Assigned task >> In the listing below, find the line containing "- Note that" and the line containing "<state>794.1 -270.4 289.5". Repeat exactly those two lines and every line between them.

━━━━

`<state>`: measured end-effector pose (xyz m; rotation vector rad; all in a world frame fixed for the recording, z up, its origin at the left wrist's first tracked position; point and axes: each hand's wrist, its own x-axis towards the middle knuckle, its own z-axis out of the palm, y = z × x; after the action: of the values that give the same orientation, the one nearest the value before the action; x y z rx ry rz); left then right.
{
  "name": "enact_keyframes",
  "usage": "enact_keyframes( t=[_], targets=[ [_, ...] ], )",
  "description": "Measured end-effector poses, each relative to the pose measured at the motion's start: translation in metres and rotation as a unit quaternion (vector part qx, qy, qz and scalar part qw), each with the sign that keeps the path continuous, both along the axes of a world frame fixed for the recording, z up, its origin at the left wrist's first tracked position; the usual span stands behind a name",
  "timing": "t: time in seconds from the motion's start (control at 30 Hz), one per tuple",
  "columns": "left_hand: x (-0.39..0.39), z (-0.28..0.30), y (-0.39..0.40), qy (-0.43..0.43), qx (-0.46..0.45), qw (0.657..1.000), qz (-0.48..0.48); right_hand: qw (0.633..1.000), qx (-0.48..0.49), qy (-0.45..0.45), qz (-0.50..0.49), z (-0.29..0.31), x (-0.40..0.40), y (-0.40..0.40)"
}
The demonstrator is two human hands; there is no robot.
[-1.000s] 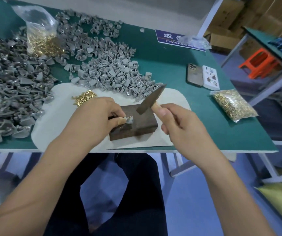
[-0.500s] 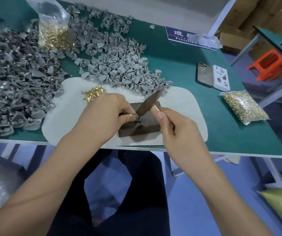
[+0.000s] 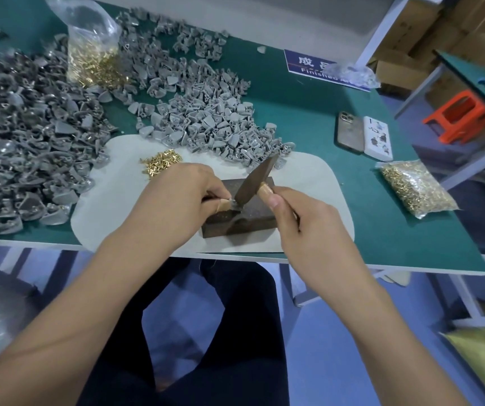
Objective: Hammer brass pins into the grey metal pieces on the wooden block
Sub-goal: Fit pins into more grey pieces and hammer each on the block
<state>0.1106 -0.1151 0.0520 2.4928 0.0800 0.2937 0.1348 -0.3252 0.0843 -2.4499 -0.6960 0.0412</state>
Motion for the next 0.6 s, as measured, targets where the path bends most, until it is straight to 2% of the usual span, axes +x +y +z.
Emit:
enact_keyframes(
  t=[0.1,0.23,0.37,0.47,0.6],
  targets=[
    [-0.001,0.0,-0.001,-0.002,-0.001,1.0,0.006,1.0,0.009,-0.015,-0.002,0.01,0.005,-0.003],
    [-0.001,0.0,-0.001,0.005,-0.002,1.0,0.011,0.993,0.099,-0.048,-0.033,0.007,0.003,-0.004],
    [-0.001,-0.003,0.0,0.006,-0.007,1.0,0.018,0.998,0.057,0.003,-0.016,-0.011,-0.008,-0.001],
    [-0.001,-0.003,0.001,0.007,-0.009,1.0,0.017,0.998,0.048,-0.026,-0.018,-0.002,-0.003,-0.006],
    [-0.002,-0.002,0.001,0.009,0.002,1.0,0.019,0.989,0.117,-0.078,-0.049,0.007,-0.002,-0.006]
  ],
)
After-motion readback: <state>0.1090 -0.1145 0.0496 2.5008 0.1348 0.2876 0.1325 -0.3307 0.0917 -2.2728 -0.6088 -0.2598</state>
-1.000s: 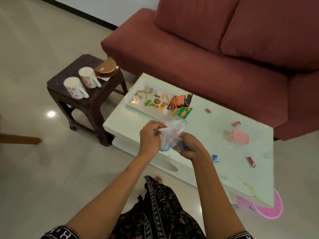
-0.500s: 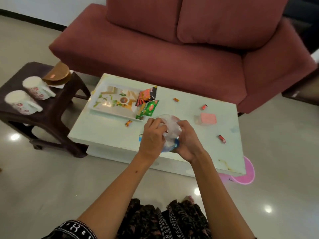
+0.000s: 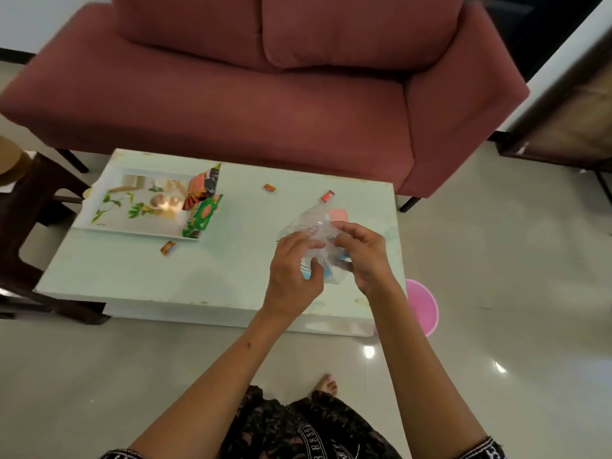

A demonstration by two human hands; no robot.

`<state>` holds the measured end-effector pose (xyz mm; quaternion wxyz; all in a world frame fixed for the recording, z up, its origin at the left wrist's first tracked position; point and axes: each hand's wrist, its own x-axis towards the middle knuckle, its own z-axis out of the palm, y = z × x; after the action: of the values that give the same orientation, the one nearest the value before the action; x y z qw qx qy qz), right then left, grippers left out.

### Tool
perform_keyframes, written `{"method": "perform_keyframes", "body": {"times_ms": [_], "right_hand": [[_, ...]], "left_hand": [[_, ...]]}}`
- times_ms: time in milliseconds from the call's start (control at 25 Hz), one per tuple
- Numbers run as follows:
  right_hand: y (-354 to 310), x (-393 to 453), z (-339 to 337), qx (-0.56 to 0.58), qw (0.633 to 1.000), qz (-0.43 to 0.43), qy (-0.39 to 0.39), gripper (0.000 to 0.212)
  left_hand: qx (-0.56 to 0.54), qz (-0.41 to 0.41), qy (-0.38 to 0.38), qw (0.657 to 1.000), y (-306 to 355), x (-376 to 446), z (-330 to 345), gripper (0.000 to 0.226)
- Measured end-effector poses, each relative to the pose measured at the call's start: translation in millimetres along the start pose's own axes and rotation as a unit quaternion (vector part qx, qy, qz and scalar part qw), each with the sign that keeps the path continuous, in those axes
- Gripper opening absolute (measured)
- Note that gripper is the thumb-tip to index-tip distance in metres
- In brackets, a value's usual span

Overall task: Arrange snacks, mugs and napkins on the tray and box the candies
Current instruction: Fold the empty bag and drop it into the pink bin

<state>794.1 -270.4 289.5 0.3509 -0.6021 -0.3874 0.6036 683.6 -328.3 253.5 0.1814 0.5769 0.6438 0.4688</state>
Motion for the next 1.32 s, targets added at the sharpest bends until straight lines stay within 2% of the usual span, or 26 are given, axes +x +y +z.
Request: {"method": "perform_keyframes", "body": {"times_ms": [80, 160, 240, 320, 400, 480, 600, 680, 720, 840, 880, 960, 1040, 1080, 1160, 1240, 1320], "right_hand": [[-0.9, 13.3, -27.3, 0.005, 1.0, -0.024, 0.007, 0.026], [2.3, 20.9, -51.7, 0.014, 0.999, -0.043, 0.005, 0.03], [5.7, 27.4, -75.7, 0.035, 0.998, -0.046, -0.009, 0.036], [9.2, 35.0, -102.2, 0.056, 0.997, -0.039, -0.038, 0.046], [14.4, 43.2, -127.5, 0.07, 0.995, -0.018, -0.07, 0.052], [21.4, 46.7, -143.7, 0.083, 0.994, 0.005, -0.076, 0.048], [38.2, 57.1, -160.2, 0.04, 0.999, 0.002, 0.018, 0.033], [53.3, 70.5, -172.4, -0.068, 0.994, 0.021, 0.086, 0.054], [58.9, 76.5, -177.0, -0.108, 0.989, 0.032, 0.092, 0.06], [76.0, 91.4, -188.1, -0.158, 0.985, -0.013, 0.073, 0.044], [82.5, 94.3, -192.7, -0.179, 0.981, -0.02, 0.069, 0.045], [95.7, 97.6, -205.2, -0.192, 0.981, -0.016, 0.036, 0.053], [114.6, 101.0, -217.6, -0.243, 0.969, -0.035, 0.015, 0.069], [126.8, 104.3, -223.9, -0.29, 0.955, -0.052, 0.034, 0.075], [153.6, 114.1, -237.0, -0.333, 0.929, -0.081, 0.142, 0.061], [174.2, 123.6, -250.2, -0.303, 0.914, -0.094, 0.252, 0.039], [191.5, 137.5, -266.2, -0.242, 0.919, -0.059, 0.307, 0.029]], "left_hand": [[-0.071, -0.087, 0.033, 0.993, 24.1, 6.9, 20.2, 0.032], [-0.049, -0.13, 0.042, 0.989, 36.7, 14.5, 41.7, 0.057], [-0.015, -0.136, -0.022, 0.99, 38.9, 22.0, 63.5, 0.088], [-0.055, -0.147, -0.14, 0.978, 40.6, 29.3, 82.9, 0.102], [-0.099, -0.158, -0.207, 0.96, 46.1, 35.6, 101.4, 0.091], [-0.106, -0.205, -0.222, 0.947, 50.5, 36.7, 119.6, 0.071], [-0.094, -0.264, -0.209, 0.937, 50.5, 32.1, 151.9, 0.035], [-0.102, -0.298, -0.193, 0.929, 47.7, 28.8, 173.9, 0.023], [-0.115, -0.323, -0.185, 0.921, 46.7, 28.2, 185.0, 0.02], [-0.154, -0.414, -0.193, 0.876, 32.7, 29.8, 227.4, 0.026], [-0.168, -0.44, -0.2, 0.859, 25.4, 30.8, 242.2, 0.03], [-0.192, -0.474, -0.22, 0.83, 13.0, 33.0, 272.7, 0.043], [-0.198, -0.491, -0.257, 0.809, 5.7, 34.8, 300.3, 0.042], [-0.191, -0.498, -0.283, 0.797, 3.3, 34.0, 313.7, 0.035], [-0.172, -0.516, -0.35, 0.762, 4.2, 29.9, 338.7, 0.021], [-0.18, -0.545, -0.402, 0.714, 5.0, 24.4, 359.3, 0.019], [-0.189, -0.56, -0.414, 0.692, 1.9, 19.4, 377.7, 0.03]]}}
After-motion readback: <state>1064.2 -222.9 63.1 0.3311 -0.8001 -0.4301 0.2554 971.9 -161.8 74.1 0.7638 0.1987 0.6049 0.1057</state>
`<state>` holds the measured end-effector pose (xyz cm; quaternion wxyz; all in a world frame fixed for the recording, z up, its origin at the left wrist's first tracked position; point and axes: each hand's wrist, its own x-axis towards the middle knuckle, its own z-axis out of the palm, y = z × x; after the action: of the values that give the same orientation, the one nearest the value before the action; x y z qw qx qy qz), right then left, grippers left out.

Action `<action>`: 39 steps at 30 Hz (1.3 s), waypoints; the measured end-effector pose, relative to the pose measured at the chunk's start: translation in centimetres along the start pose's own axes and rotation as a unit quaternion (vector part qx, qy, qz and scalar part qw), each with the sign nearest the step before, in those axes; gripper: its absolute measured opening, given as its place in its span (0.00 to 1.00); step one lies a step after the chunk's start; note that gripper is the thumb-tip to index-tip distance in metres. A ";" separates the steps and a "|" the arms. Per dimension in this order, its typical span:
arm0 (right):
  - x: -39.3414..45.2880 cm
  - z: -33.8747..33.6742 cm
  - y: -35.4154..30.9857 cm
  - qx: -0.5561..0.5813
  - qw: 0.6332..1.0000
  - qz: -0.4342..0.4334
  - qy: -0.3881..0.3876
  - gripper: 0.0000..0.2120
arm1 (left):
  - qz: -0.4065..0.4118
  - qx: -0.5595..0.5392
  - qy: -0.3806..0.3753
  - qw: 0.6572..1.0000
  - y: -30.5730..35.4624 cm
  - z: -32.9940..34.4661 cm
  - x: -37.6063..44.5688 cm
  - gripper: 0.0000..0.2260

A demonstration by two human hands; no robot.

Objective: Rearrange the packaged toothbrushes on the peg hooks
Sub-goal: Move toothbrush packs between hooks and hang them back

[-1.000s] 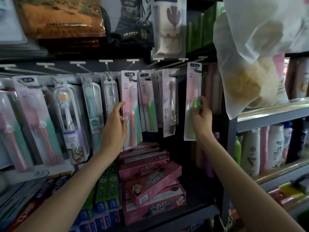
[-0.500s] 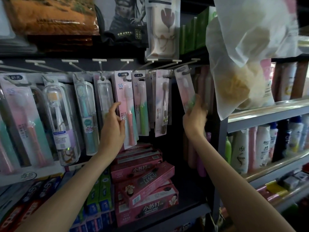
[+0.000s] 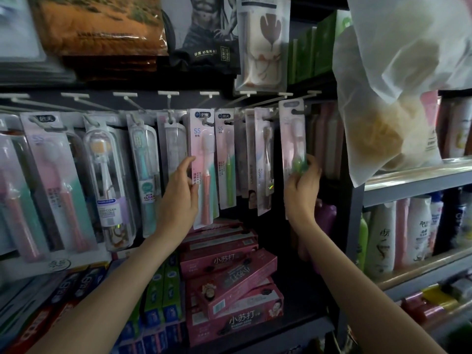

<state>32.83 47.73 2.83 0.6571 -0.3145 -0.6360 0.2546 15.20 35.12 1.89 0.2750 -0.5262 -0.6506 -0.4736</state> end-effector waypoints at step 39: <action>-1.1 4.6 -0.4 -0.114 0.980 -0.133 -0.100 0.14 | 0.007 0.016 0.006 1.000 0.0 -0.2 0.0 0.23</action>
<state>28.12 47.07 2.30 0.5780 -0.2730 -0.7594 0.1215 15.14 34.94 1.94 0.2907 -0.5237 -0.6525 -0.4641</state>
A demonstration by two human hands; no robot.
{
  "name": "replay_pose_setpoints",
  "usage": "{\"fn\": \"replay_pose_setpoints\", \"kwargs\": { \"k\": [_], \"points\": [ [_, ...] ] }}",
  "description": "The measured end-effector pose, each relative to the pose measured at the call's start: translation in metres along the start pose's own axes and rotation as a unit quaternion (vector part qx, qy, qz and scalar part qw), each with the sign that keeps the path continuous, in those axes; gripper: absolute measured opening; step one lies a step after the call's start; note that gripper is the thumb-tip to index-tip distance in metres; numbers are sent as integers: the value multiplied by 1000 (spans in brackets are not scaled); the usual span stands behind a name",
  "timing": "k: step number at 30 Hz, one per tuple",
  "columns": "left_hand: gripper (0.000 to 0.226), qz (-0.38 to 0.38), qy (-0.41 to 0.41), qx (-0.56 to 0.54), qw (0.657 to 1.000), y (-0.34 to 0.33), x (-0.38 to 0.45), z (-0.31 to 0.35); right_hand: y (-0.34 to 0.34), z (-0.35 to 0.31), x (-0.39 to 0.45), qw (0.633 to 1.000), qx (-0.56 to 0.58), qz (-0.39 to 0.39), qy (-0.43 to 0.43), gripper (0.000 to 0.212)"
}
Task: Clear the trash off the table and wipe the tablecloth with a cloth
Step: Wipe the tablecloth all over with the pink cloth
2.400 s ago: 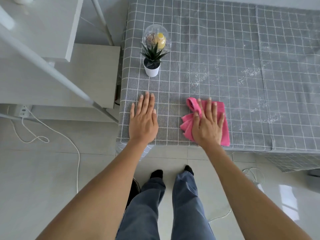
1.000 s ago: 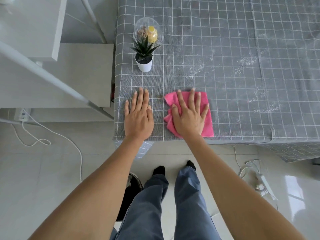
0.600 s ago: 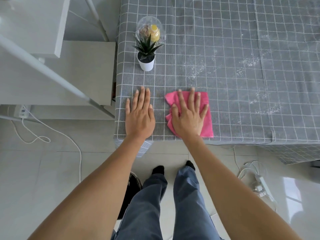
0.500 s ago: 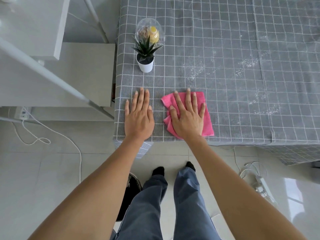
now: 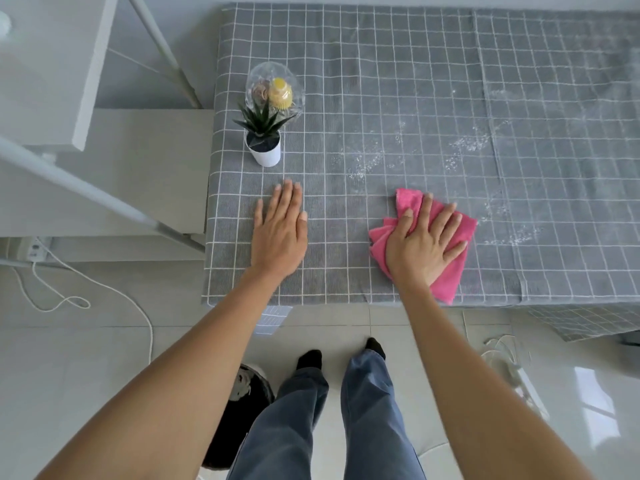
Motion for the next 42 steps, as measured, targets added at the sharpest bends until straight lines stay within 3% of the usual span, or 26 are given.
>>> {"fn": "replay_pose_setpoints", "kwargs": {
  "k": [3, 7, 9, 11, 15, 17, 19, 23, 26, 29, 32, 35, 42],
  "points": [
    [52, -16, -28, 0, 999, -2, 27, 15, -11, -24, -10, 999, -6, -16, 37, 56],
    [53, -5, -30, 0, 1000, 0, 56, 14, -18, -43, -10, 961, -52, -78, 260, 53],
    [53, 1, -41, 9, 999, 1, 59, 8, -15, -39, 3, 937, -69, -85, 331, 51],
    [53, 6, -45, 18, 999, -1, 55, 3, -9, -32, 29, 941, -96, -76, 316, 51],
    [57, 25, -33, 31, 999, -2, 54, 2, 1, -33, 90, 988, -54, -41, 139, 53],
    [58, 30, -24, 23, 999, -2, 54, 3, 0, -42, 102, 995, -18, -26, 98, 53],
    [59, 31, -22, 22, 999, -3, 54, 3, -6, -53, 96, 993, -32, -22, 108, 55],
    [59, 34, -22, 23, 999, -1, 53, 5, -24, -81, 56, 968, -60, -59, 237, 55],
    [60, 34, -24, 26, 999, 1, 52, 5, -26, -84, 54, 953, -74, -79, 284, 53],
    [60, 35, -24, 25, 999, 2, 52, 4, -15, -64, 81, 964, -102, -62, 236, 53],
    [59, 40, -23, 20, 999, 2, 52, 5, -7, -52, 99, 991, -59, -34, 117, 52],
    [58, 45, -21, 21, 999, 1, 52, 4, -11, -64, 91, 997, -29, -18, 71, 54],
    [59, 52, -25, 42, 997, 0, 52, 4, -37, -118, 65, 974, -58, -61, 209, 57]
  ]
}}
Point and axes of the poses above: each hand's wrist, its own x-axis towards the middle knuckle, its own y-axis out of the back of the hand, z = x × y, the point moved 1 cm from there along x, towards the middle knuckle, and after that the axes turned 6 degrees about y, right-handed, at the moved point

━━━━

Written response >>
- Note that gripper is the thumb-tip to index-tip distance in metres
- In brackets, a value's usual span

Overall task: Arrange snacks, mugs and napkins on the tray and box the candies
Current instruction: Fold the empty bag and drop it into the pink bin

<state>794.1 -270.4 289.5 0.3509 -0.6021 -0.3874 0.6036 683.6 -328.3 253.5 0.1814 0.5769 0.6438 0.4688</state>

There is no more to the output.